= TASK TO COMPLETE =
Copy every line in the listing that contains "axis".
··········
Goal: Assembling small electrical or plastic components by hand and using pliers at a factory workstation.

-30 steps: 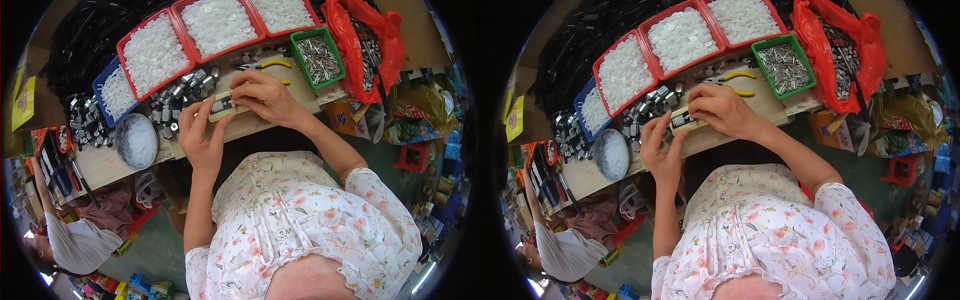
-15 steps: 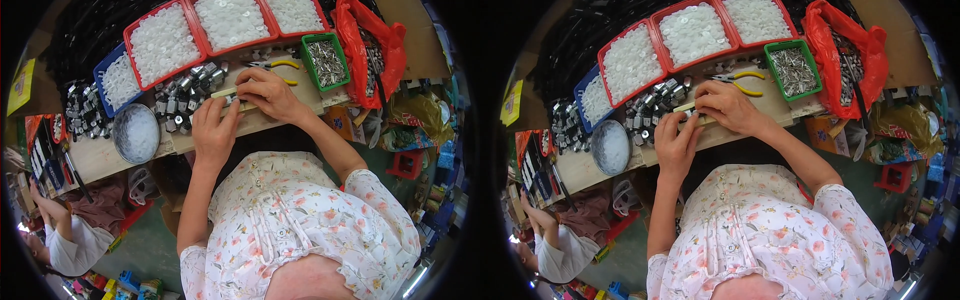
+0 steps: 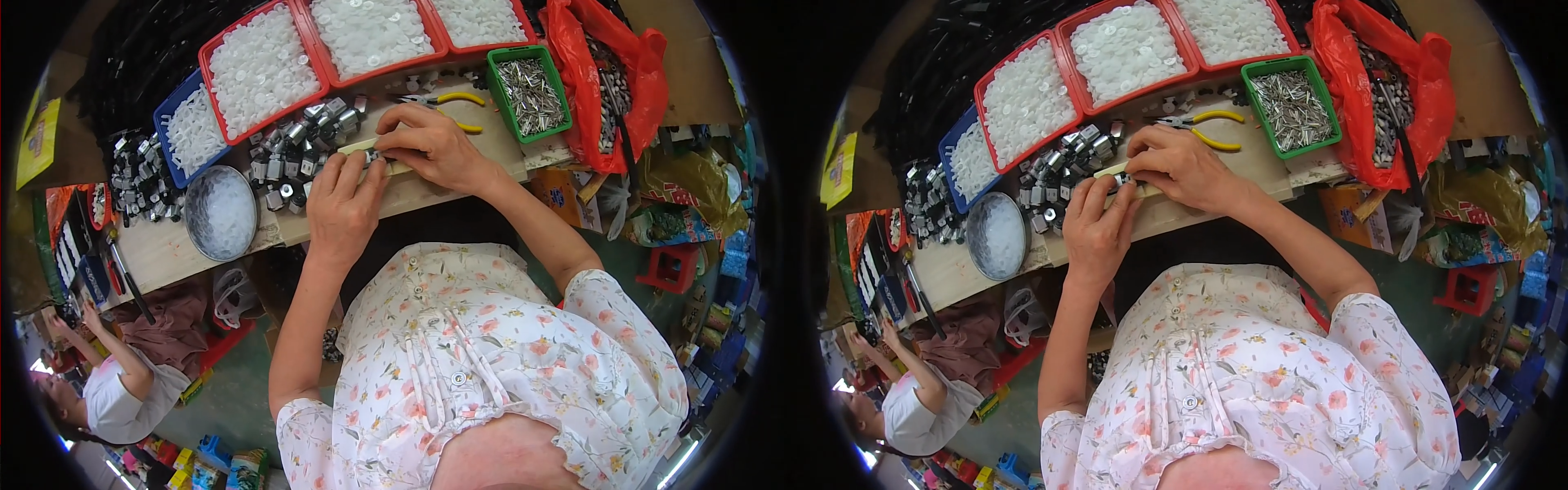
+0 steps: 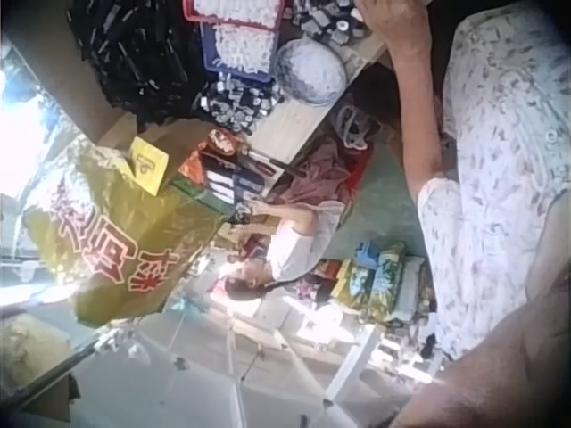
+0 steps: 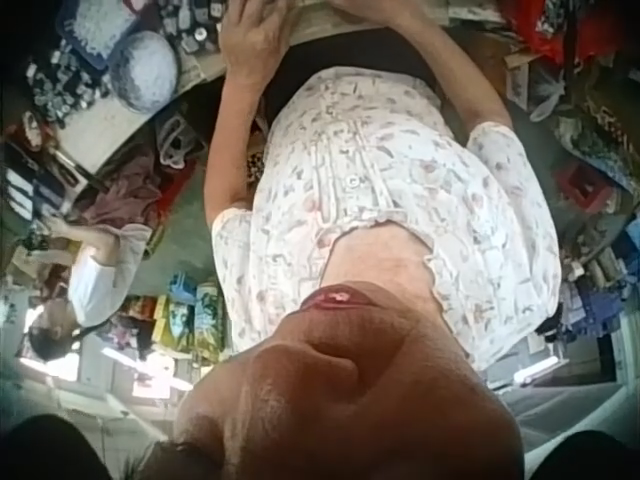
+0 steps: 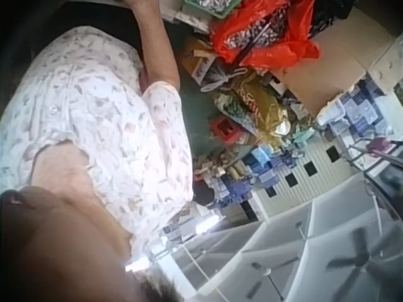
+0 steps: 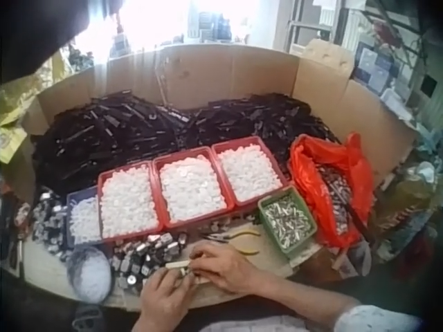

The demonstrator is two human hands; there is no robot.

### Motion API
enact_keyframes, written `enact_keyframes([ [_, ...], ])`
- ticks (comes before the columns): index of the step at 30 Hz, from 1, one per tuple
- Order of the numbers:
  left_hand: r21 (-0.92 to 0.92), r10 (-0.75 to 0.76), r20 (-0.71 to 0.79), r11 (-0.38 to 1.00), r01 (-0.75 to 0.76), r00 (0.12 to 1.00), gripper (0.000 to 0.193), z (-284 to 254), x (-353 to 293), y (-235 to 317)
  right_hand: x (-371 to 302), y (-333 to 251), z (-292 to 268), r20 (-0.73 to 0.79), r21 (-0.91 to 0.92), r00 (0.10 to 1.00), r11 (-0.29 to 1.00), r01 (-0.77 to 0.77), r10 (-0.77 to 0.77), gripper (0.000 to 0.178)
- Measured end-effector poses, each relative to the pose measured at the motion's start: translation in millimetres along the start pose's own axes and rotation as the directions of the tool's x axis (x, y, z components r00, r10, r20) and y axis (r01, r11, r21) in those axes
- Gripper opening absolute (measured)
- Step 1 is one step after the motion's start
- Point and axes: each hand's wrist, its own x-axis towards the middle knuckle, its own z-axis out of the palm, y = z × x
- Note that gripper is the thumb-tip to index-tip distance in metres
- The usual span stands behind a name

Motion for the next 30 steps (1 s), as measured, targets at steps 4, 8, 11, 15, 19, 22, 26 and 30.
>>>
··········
= RESPONSE TO THE EXERCISE =
- Measured end-effector poses, each relative to the pose measured at the motion's start: translation in millimetres along the start pose's own axes and rotation as the directions of the tool's x axis (x, y, z components r00, r10, r20) and y axis (r01, r11, r21) in those axes
- Point and axes: each hand's wrist, its own x-axis towards the middle knuckle, its own z-axis out of the palm, y = z × x

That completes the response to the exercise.